Serbia is getting closer and closer to the Russian world every day. This is proven by the recent visit of a Serbian artist to the Kremlin.
Serbian director Emir Kusturica met with Russian President Vladimir Putin a few days ago.
The Serbian director is known for his public statement in which he supports every action that Putin takes in Ukraine.
During the conversation with the Russian president, Kusturica made a comparison between what he called the Croatian ‘Ustasha’ and the Ukrainian ‘banders’, while Putin accepted without hesitation that such a comparison was legitimate and stated that Kusturica’s assessment of the events in Ukraine coincides with his assessment and that the events in Serbia and Ukraine are very similar.
“Your assessments today, including the tragic events in Ukraine and the analogy with the events in Yugoslavia during the Second World War, fully match mine. What happened then in Serbia and what is happening now between Russia and Ukraine – the glorification, the raising on the pedestal of the fascist elements of the past, giving them a new life today – are very similar phenomena,” said the Russian president.
Kusturica went to ask for money from Putin
Srecko Djukic, a member of the Forum for International Relations, says that Kusturica was connected to Moscow “for reasons known to him”, but that he gained fame in the SFRY and the West – not in the USSR.
“So, precisely for the denial of Soviet socialism. If it is true that both Putin and Kusturica agreed that the events in Serbia and Ukraine are very similar and that we in the Republic of Serbia are facing a dark war, we can only guess who will attack us. and who will attack us”, he says.
They, adds Djukic, remained undefined when it comes to who in Serbia is promoting it and looking down on the vampirized “fascist elements” in Serbia and who is rehabilitating them.
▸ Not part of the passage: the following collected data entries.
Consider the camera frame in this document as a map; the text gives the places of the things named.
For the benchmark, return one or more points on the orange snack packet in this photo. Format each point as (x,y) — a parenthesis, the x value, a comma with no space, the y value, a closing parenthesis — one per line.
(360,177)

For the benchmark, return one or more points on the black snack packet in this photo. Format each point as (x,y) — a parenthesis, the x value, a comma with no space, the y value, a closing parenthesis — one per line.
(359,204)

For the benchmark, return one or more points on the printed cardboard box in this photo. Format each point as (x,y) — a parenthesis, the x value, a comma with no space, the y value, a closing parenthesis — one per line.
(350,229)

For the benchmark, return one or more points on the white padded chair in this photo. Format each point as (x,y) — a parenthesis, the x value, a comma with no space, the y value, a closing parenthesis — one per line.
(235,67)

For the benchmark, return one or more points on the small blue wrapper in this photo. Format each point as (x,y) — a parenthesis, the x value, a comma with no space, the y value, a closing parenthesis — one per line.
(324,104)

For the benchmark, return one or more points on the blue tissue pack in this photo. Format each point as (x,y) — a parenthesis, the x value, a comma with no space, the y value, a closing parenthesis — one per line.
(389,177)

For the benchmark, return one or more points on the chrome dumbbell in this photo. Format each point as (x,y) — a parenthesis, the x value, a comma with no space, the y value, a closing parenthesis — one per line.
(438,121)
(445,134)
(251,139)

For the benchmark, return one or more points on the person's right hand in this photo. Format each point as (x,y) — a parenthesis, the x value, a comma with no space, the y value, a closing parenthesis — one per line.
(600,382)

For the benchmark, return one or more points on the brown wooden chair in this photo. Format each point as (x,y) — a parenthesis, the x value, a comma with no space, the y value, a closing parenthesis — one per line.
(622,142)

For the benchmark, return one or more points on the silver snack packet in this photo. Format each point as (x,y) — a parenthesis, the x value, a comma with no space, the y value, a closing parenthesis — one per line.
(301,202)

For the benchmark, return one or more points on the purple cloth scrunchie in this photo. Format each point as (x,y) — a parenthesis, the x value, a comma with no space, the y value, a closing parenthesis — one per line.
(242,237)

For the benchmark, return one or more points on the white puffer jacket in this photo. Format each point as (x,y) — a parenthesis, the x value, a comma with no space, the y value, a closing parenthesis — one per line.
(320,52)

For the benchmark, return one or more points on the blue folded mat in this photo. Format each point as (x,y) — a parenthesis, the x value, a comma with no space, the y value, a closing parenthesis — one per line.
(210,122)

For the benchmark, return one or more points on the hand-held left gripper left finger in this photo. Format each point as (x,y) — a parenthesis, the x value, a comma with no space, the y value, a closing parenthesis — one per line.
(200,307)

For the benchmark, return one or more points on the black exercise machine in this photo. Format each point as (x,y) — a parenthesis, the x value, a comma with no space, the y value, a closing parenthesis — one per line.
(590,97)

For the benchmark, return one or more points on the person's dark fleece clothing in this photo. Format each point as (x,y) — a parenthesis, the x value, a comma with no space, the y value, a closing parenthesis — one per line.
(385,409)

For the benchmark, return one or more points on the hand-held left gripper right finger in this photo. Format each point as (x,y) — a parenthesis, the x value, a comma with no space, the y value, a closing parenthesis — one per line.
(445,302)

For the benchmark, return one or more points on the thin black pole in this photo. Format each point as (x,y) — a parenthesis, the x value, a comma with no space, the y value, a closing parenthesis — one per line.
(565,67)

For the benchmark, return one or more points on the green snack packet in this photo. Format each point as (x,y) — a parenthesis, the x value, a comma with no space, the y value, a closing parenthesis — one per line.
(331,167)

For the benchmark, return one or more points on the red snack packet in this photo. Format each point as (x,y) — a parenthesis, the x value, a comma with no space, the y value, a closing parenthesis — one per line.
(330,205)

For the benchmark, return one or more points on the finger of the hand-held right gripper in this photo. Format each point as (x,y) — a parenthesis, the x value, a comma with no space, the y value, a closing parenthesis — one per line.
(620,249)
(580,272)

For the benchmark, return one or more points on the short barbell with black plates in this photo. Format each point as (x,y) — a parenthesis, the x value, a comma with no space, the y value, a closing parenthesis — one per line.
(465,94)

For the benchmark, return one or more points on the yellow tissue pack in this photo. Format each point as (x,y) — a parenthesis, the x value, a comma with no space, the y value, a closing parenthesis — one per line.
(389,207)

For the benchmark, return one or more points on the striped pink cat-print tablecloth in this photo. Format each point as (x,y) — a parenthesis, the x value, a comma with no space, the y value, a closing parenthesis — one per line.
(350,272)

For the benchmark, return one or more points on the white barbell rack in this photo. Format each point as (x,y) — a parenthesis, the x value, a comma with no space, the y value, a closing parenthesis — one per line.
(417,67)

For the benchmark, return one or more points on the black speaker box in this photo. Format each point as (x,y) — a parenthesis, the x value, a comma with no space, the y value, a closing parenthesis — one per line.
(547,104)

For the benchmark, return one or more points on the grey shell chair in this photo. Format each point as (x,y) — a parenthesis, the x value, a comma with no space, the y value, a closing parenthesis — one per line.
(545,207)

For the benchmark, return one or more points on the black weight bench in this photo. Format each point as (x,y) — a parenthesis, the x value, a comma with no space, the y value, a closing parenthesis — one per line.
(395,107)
As Djukic says, “it is important that anti-fascism suffered in Serbia together with Russia, at least in it”.
“However, Kusturica came to Putin’s representative cabinet in the Kremlin to ask for money to finish his career with a new movie.” But as Andrei Kolesnikov from “Kommersant” wrote (and he is a journalist from the Kremlin pool and a journalist trusted by Putin), Putin did not even mention the money,” Djukic notes.
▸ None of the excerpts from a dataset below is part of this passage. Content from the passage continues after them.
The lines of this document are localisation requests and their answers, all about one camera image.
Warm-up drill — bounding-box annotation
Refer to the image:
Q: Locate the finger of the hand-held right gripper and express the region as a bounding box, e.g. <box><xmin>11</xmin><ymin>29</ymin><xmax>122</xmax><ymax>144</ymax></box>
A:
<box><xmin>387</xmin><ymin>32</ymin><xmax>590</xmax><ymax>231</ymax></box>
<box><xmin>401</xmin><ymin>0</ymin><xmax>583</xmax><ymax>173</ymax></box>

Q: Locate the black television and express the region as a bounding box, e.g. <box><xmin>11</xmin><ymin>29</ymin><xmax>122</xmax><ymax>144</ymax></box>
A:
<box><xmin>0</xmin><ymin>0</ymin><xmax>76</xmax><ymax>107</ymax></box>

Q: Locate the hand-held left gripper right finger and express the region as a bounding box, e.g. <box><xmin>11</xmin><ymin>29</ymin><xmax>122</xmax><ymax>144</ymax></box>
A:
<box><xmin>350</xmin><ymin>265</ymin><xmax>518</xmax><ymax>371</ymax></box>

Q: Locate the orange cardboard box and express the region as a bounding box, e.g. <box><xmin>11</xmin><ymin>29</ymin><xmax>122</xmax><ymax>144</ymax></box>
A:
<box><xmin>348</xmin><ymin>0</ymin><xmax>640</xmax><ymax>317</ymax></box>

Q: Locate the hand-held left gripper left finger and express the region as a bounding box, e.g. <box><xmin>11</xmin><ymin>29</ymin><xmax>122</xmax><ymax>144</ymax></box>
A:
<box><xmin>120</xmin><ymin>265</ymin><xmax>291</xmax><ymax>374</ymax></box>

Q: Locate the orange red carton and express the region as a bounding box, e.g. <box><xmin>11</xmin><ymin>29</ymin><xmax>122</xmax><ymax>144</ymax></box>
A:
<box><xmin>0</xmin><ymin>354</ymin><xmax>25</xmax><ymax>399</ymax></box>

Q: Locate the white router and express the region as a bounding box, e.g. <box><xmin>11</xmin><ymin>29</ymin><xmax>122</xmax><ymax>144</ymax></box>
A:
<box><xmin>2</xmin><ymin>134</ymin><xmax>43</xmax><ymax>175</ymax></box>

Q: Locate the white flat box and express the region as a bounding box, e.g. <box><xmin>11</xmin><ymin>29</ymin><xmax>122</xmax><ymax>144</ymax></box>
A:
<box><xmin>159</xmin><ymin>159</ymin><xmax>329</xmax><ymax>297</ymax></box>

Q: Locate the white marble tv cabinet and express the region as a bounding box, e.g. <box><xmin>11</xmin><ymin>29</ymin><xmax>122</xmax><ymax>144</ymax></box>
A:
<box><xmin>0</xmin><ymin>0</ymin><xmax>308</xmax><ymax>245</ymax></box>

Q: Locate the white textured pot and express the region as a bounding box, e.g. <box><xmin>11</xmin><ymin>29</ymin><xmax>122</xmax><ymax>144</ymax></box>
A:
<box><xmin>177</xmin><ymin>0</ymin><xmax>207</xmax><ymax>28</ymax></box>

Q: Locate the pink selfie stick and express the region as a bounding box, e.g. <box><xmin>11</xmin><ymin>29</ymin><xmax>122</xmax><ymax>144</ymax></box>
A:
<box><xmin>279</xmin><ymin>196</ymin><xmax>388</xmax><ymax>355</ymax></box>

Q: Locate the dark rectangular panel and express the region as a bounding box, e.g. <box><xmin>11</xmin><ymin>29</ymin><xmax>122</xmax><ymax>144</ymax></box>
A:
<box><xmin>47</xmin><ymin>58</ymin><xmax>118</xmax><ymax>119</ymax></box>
Putin created a new totalitarianism of the 21st century
Boris Varga, a political scientist and journalist, says that Putin has no choice but to convince the whole world of the correctness of his actions with “brutal propaganda and fake news”.
“Building the “Russian world”, he obsessively interprets everywhere his version of history, his personal struggle against fascism, offering in these new complex international relations an hourly vision of the world. Thanks to that war against “fascism” and “denazification”, and for him it is clearly a war against the West, Putin created a new totalitarianism of the 21st century”, notes Varga.
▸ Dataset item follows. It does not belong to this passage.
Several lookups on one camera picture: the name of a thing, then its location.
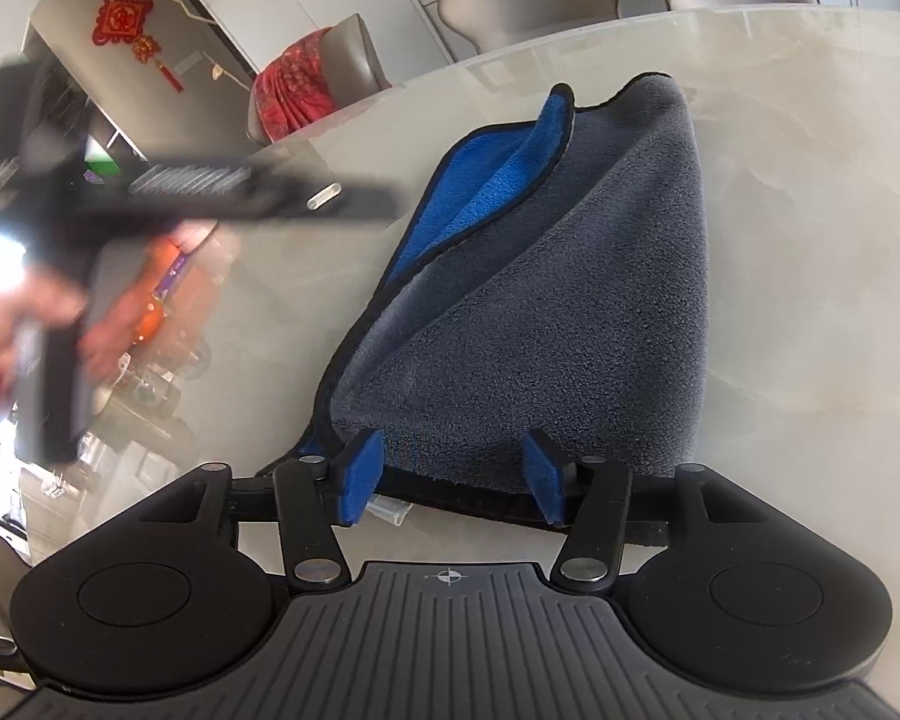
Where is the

However, he says, there are few global fighters for justice who believe in the Russian Tsar, while his hands are bloody from Ukraine.
“There are also those who fell into the trap of the Russian intelligence from perhaps sincere but naive beliefs like Snoëden. But there are mostly those who, for purely profit and financial reasons, accepted that kind of reality and agreed to be in the court of the new bloody emperor. We will find out where Emir Kusturica is”, emphasizes Varga.
Varga emphasizes that “it is certain that Kusturica sees free-thinking and creative Russians fleeing Russia for the first time in history,” who, as he says, began to be persecuted and eliminated by Putin even before the war in Ukraine.
“Even the so-called “Global South”, on whose behalf Putin often tries to speak, is aware of the disastrous policy of the Russian president, but the same countries consider it useful”, says our interlocutor.
Unfortunately, he adds, the dominant narrative in the Serbian media is that an extension of NATO aggression is taking place in Ukraine, against which Russia is “only defending itself.”
“Due to not confronting the recent past, the crimes committed in the name of the great Serbian idea in the wars of the 90s and the disappointment of defeat, such an interpretation will be present in the public media and the political discourse of Serbia for another time”, says Varga and adds that for this reason, “the Serbian audience will be fertile ground for Russian war propaganda and Serbian society in conflict with the West”.
Earlier, the Serbian director publicly supported Russia’s invasion of Ukraine. According to him, this was a necessary measure in response to the “aggression of the West”, which aims to “wipe the Russians off the map”.
“This is a war of the Russian-speaking population of Donbass, Luhansk and Crimea, who did not want to stay with Ukraine, which is hostile to them. And in February of this year, Russia practically wanted to end the Kiev tragedy. going on for eight years, or rather since 2014. And this was not a Ukrainian decision, but an American one. “Kiev just obeyed, bringing most of its armed forces to Donbas,” said Kusturica.